[Required work]: The pictures stay out. Please retype every line below exactly.

[Data provided]:
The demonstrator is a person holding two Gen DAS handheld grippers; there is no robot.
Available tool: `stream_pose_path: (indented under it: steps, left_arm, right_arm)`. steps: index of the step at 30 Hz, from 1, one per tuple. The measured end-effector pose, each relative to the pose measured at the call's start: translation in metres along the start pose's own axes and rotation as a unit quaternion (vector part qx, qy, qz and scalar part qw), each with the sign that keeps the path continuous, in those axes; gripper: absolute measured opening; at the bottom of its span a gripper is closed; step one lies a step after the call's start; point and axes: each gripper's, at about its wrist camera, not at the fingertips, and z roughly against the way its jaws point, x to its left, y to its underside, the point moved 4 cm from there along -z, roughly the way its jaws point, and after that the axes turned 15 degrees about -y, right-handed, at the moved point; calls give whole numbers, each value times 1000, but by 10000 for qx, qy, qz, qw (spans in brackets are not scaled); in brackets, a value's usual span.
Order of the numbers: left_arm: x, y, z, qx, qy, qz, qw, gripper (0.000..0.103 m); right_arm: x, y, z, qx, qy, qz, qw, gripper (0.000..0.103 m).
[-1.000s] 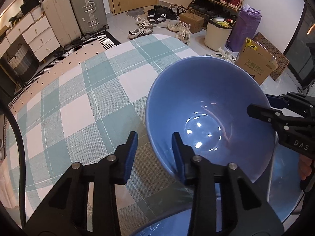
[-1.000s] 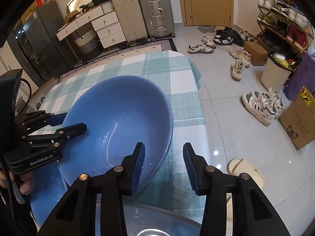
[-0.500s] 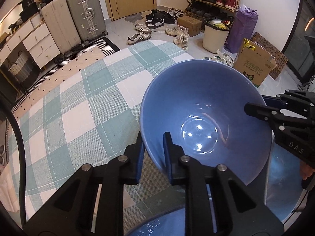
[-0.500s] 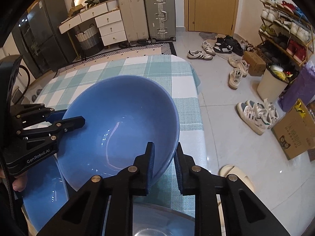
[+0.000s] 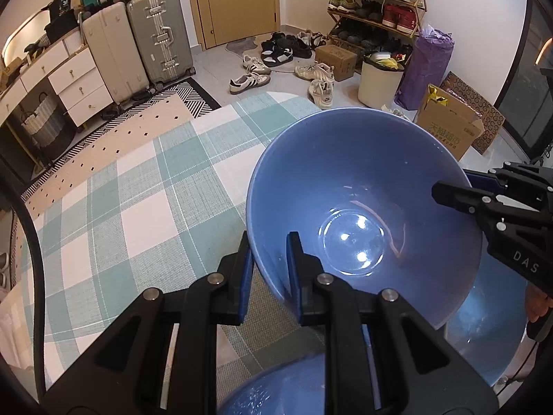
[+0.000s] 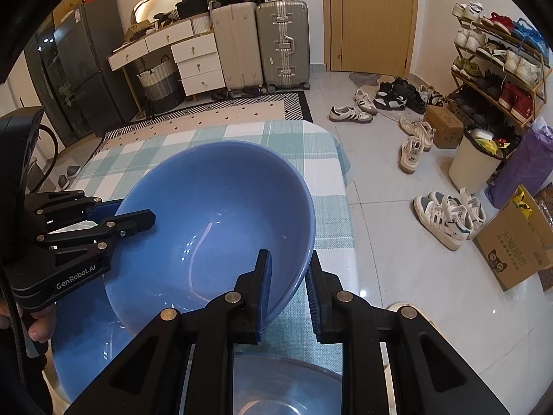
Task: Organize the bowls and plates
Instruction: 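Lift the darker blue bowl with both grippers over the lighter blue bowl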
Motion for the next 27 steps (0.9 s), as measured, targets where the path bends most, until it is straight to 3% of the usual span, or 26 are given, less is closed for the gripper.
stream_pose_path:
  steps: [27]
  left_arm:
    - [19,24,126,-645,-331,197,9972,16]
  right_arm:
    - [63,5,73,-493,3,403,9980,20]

[Task answer]:
The demonstrator is a person holding two Gen DAS handheld grippers; there is no robot.
Available tool: `stream_pose_path: (indented under it: steps, left_arm, right_arm)`. steps: index of the step at 30 Hz, from 1, one per tuple. The measured end-effector pose, each relative to the pose measured at the call's start: translation in metres along the start pose's own axes and rotation as a unit quaternion (vector part qx, qy, qz and scalar part qw), each with the sign that keeps the path continuous, in those axes; gripper: absolute measured opening; at the bottom of its span a gripper is closed; step one lies a step after the call's start; point and axes: each gripper's, at about its wrist camera, not at the fingertips, and z roughly against the way its jaws point, x to its left, y to its underside, the point moved 4 cm from there along -z, roughly the way its jaws point, and after that the axes turned 15 degrees about -y, right-handed, at the moved point; calls give whole numbers, each value times 1000, but by 10000 for qx, qy, qz, qw (spans in brackets are not scaled); in brackets, a value's usual span.
Order of the numbers: left_arm: x, y, z, qx, qy, qz, qw, gripper (0.000..0.103 m); right_arm: x, y, z, qx, qy, qz, qw, gripper (0.000..0.103 m).
[-1.000s] 
[-1.000s] 
[-0.500s] 
[-0.500s] 
[+0.000s] 
[+0.000s] 
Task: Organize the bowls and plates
Instruction: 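Lift the darker blue bowl with both grippers over the lighter blue bowl
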Motion for the next 27 steps (0.9 s), as measured, targets where the path bends most, until it is straight to 3% of the usual span, or 26 are given, less is closed for the gripper.
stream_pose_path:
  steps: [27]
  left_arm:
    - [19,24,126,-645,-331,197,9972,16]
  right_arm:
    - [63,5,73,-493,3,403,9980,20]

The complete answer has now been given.